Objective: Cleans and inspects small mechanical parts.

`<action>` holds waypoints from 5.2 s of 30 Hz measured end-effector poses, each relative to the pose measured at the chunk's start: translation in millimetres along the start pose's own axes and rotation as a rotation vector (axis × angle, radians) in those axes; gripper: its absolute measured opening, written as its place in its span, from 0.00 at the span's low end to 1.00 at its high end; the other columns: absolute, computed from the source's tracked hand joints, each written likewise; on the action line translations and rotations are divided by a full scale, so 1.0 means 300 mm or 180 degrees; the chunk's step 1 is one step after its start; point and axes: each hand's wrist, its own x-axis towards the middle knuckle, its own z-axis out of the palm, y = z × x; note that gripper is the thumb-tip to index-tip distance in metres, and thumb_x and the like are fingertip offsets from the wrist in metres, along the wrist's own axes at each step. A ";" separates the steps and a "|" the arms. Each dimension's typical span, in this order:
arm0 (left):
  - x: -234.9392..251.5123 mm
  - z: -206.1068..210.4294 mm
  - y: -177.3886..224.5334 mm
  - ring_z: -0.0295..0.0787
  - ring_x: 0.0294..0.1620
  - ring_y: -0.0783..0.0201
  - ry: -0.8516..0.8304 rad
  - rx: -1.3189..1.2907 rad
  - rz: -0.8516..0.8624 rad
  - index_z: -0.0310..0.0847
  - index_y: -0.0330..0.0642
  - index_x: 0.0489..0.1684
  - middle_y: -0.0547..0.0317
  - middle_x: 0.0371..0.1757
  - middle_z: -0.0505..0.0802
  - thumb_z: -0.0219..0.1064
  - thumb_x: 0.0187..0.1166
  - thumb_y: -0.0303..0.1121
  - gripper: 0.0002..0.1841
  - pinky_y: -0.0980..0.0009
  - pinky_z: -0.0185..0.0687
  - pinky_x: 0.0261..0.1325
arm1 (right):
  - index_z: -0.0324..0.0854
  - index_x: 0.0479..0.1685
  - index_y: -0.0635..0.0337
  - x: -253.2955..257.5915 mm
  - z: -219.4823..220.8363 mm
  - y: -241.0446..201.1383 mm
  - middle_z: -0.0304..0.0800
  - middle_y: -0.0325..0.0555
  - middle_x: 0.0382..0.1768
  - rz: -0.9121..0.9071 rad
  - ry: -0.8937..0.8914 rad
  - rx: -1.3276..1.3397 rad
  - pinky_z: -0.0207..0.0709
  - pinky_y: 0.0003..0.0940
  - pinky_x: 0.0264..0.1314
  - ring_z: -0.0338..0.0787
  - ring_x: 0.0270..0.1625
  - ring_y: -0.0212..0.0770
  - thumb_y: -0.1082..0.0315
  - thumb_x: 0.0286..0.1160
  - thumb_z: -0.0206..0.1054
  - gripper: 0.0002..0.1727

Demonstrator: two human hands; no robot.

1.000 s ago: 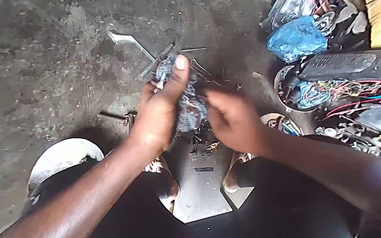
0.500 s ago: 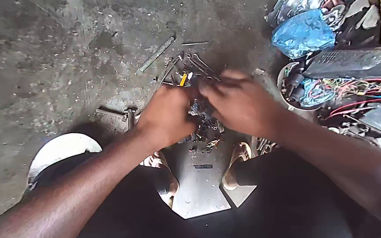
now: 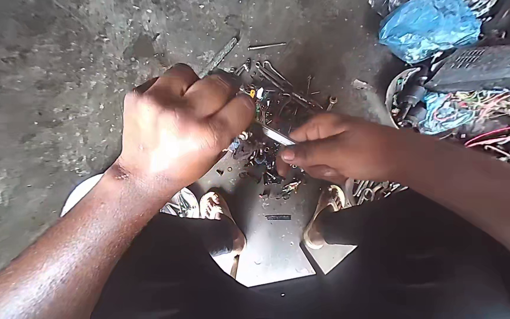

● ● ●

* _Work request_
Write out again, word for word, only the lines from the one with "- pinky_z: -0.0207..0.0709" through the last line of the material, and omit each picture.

* _Exercise output_
  - pinky_z: -0.0207..0.0709
  - pinky_y: 0.0003..0.0940
  - pinky_x: 0.0264..0.1314
  - ring_z: -0.0338..0.0787
  - ring_x: 0.0270..0.1625
  - ring_y: -0.0212..0.0770
  - thumb_y: -0.1082..0.0315
  - thumb_x: 0.0286..0.1160
  - thumb_z: -0.0206..0.1054
  - gripper: 0.0002..0.1727

Demonstrator: two human hands; no robot.

1.000 s ago: 
0.500 s ago: 
now: 

This answer requires nothing further.